The structure of Tks4 is shown. Dark gray boxes denote P.X. domains, and light gray boxes are SH3 domains. Proline-rich motifs are shown as PxxP and phosphotyrosines as pY. The orange arrow signifies the location of the detected variant.

The identified variant is located within the PX domain, which is essential for the Tsk4 function. It is involved in the appropriate cellular localization of Tks4 through its binding to specific membrane lipids, as seen in Figure 3. The protein TKS4 plays an essential role in developing actin-rich membrane projections referred to as podosomes and invadopodia. These projections facilitate pericellular proteolysis and cell migration.

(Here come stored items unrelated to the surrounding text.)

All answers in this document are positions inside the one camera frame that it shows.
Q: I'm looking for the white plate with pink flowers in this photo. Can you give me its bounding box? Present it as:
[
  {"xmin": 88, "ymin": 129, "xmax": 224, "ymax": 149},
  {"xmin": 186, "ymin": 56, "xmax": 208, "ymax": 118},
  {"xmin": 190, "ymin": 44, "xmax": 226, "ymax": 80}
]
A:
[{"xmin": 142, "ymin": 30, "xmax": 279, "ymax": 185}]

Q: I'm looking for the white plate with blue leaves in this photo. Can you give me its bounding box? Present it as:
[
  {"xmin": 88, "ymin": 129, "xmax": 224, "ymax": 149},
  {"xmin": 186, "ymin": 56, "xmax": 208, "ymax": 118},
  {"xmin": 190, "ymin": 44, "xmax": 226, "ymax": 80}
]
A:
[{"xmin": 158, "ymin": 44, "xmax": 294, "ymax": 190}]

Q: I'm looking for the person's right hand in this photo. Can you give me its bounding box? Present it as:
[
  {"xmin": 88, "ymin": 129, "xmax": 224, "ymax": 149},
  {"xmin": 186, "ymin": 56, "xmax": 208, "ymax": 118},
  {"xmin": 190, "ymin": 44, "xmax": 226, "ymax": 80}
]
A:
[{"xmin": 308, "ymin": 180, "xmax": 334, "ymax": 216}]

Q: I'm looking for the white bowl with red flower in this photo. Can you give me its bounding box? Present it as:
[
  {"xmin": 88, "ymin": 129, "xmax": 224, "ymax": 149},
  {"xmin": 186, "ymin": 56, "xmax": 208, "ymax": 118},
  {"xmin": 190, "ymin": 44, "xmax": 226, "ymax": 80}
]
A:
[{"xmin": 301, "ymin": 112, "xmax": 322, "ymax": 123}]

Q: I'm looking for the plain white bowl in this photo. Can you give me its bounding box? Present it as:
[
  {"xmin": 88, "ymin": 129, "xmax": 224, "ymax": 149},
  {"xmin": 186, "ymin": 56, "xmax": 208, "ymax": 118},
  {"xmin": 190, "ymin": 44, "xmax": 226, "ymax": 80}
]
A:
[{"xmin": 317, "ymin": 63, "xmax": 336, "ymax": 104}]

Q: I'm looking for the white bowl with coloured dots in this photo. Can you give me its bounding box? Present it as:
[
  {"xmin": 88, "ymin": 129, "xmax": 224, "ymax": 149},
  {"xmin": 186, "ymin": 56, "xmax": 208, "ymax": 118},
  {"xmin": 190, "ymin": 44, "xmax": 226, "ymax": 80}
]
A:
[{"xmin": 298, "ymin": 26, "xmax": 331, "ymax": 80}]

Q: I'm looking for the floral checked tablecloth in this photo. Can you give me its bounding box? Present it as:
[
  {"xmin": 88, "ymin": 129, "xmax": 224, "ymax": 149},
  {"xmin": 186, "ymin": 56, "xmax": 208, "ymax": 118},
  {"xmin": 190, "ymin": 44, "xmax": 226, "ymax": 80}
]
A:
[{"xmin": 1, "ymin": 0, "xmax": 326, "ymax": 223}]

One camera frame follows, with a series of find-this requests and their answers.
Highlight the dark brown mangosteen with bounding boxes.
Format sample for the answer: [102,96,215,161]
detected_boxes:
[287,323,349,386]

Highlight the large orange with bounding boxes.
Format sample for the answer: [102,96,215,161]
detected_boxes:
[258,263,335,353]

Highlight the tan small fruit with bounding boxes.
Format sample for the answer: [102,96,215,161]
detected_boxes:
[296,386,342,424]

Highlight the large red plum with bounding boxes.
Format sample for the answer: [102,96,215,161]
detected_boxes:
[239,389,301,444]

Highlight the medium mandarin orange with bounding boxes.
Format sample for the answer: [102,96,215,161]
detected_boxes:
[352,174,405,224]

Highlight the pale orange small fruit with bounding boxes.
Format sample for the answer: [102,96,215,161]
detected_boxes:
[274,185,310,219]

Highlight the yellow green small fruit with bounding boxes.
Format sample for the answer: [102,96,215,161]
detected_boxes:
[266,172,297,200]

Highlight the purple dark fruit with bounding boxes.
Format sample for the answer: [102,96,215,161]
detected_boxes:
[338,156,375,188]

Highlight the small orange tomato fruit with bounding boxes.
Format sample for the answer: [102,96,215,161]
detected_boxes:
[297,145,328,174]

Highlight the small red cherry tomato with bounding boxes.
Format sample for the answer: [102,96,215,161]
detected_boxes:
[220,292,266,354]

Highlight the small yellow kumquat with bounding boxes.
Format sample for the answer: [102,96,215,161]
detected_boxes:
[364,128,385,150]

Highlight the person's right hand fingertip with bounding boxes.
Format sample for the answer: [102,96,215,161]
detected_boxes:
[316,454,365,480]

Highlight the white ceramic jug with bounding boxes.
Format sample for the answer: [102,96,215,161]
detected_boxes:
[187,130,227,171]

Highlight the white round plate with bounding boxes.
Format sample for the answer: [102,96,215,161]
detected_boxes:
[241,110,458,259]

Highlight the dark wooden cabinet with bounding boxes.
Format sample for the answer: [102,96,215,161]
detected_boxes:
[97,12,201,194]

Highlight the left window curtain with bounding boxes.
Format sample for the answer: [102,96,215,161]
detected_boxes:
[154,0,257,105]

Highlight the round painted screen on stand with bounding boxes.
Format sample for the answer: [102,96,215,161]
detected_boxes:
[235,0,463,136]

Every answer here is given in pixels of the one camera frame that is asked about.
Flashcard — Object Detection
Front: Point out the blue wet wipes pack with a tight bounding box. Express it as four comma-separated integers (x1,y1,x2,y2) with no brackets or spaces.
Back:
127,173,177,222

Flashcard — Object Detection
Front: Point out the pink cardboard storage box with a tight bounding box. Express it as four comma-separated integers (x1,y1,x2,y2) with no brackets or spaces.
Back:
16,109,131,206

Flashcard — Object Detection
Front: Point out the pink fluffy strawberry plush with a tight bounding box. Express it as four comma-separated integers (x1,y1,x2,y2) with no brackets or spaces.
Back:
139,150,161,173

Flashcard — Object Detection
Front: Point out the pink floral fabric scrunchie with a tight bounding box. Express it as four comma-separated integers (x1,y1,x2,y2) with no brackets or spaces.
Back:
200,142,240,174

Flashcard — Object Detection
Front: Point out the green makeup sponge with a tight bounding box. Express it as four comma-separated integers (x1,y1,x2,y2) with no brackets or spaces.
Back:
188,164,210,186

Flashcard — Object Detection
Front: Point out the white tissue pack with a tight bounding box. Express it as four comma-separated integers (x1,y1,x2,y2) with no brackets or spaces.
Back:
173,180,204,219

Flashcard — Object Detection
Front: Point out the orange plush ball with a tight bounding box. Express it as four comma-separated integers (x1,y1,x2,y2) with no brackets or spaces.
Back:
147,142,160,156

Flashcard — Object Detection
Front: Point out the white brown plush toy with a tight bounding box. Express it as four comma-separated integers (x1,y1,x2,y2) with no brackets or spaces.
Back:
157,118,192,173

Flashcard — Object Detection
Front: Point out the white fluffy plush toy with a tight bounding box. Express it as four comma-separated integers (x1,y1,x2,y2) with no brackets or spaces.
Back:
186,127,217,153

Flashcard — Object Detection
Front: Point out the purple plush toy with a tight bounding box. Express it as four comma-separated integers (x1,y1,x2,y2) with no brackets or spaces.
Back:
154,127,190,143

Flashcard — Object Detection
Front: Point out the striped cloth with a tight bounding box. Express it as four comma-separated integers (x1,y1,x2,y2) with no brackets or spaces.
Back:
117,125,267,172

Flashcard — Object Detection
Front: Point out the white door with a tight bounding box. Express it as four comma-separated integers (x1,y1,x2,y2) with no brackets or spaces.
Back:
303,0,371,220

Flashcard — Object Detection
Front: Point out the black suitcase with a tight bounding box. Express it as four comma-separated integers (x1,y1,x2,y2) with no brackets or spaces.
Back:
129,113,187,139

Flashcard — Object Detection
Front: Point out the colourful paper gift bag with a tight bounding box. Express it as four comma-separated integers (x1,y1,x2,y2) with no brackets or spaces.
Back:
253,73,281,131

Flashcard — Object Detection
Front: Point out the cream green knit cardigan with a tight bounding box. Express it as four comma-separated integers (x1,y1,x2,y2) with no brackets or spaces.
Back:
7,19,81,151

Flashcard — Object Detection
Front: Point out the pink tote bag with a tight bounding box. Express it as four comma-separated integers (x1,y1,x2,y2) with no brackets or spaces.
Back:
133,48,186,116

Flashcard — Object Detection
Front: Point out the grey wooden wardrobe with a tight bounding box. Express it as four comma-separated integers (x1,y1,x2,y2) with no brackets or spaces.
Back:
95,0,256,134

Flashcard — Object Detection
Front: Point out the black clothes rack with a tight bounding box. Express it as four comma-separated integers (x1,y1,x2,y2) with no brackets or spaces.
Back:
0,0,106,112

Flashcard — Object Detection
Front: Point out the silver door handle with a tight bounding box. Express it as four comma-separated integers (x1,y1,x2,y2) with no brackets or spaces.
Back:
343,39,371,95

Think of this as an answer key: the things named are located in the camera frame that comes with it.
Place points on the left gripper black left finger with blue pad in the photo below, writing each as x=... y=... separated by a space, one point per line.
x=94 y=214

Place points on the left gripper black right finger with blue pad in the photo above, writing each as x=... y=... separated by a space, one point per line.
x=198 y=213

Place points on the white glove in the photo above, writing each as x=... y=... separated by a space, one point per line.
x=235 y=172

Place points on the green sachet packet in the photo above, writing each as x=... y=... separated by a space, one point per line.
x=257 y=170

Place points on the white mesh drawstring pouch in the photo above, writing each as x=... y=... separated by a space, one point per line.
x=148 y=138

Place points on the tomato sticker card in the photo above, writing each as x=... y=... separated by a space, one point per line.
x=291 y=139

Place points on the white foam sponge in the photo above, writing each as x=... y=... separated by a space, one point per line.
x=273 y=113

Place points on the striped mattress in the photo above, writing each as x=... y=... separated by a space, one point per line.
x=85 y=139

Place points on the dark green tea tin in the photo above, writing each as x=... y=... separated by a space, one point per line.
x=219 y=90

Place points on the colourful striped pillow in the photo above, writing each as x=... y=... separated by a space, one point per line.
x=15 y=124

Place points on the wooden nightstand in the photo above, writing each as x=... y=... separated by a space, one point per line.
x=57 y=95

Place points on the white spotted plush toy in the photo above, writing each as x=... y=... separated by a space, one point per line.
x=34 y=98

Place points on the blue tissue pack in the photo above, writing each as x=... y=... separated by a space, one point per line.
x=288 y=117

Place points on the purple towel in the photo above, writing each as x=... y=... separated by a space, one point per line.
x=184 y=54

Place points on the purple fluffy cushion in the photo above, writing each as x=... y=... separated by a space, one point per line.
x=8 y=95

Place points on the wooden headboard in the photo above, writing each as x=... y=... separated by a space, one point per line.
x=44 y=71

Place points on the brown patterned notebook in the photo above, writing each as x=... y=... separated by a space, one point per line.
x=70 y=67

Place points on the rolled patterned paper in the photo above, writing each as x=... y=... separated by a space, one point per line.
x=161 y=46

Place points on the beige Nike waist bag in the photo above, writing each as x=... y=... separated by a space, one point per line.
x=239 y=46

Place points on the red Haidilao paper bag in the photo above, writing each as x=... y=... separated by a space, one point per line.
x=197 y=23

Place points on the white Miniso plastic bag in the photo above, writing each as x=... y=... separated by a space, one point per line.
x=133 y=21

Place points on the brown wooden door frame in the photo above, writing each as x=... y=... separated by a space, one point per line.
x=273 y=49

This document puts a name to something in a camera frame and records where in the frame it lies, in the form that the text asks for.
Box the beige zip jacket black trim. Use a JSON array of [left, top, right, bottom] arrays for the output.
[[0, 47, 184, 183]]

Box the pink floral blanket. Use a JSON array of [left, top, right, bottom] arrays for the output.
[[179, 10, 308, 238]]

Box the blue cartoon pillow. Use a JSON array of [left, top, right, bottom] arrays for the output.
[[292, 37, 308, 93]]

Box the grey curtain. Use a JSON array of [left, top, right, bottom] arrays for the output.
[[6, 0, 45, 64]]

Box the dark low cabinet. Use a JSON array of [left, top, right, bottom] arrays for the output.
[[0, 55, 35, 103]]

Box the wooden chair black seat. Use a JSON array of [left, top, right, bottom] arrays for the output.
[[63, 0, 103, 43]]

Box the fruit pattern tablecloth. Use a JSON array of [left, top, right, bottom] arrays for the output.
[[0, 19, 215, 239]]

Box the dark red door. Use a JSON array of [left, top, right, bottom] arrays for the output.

Bogel et al. (2012) reported the pivotal role of TKS4 in the epidermal growth factor (EGF) signaling cascade. The authors found that the Tks4 protein in EGF-treated cells was tyrosine-phosphorylated and was linked to EGF receptor activation. When the cells were treated with LY294002, a phosphoinositide (P.I.) 3-kinase blocker (i.e., mutations of the phox homology (PX) domain), tyrosine phosphorylation, and protein translocation through the membrane were significantly reduced [11]. They also reported a Tks4 mutant (R43W) in an FTHS patient exhibiting abnormal intracellular expression and lowered phosphoinositide receptor affinity. Therefore, pathogenic mutations in the PX domain are predicted to abolish binding to phospholipids, thus hindering the formation of the Tsk4-TGFR complex and the subsequent tyrosine-phosphorylation cascade. Upon further analysis, the silencing of Tks4 markedly inhibited HeLa cell migration in a Boyden chamber assay in response to EGF, revealing the function of Tks4 in the modulation of EGF-dependent cell migration [11,12,13,14,15,16]. In support, another study demonstrated that Tks4-deficient mice displayed evident skeletal, ocular, and cardiovascular abnormalities, all of which correspond with the symptoms of FTHS [6]. This further establishes the critical role of Tsk4 in developing multiple varieties of tissues. Moreover, the protein’s function in podosome formation has led to the speculation that defects in podosome synthesis may be involved in human developmental impairments [6]. Together, these findings demonstrate an apparent involvement of Tks4 in FTHS pathogenesis and embryonic development. Thus, patients with FTHS and related disorders have defects in the genes involved in Tks4 interaction and/or the podosome-forming genes.

5. Conclusions

This study validated a genetic variant associated with FTHS through parental testing and segregation analysis. The homozygosity of the variant was confirmed; both unaffected parents were heterozygous carriers of SH3PXD2B variant c.280C>G p (Arg94Gly). The variant was also detected in the heterozygous form in the patient’s sibling. This case, which exhibits a unique variant, may aid in the future understanding of FTHS and be added to the ever-growing spectrum of mutations associated with this disorder.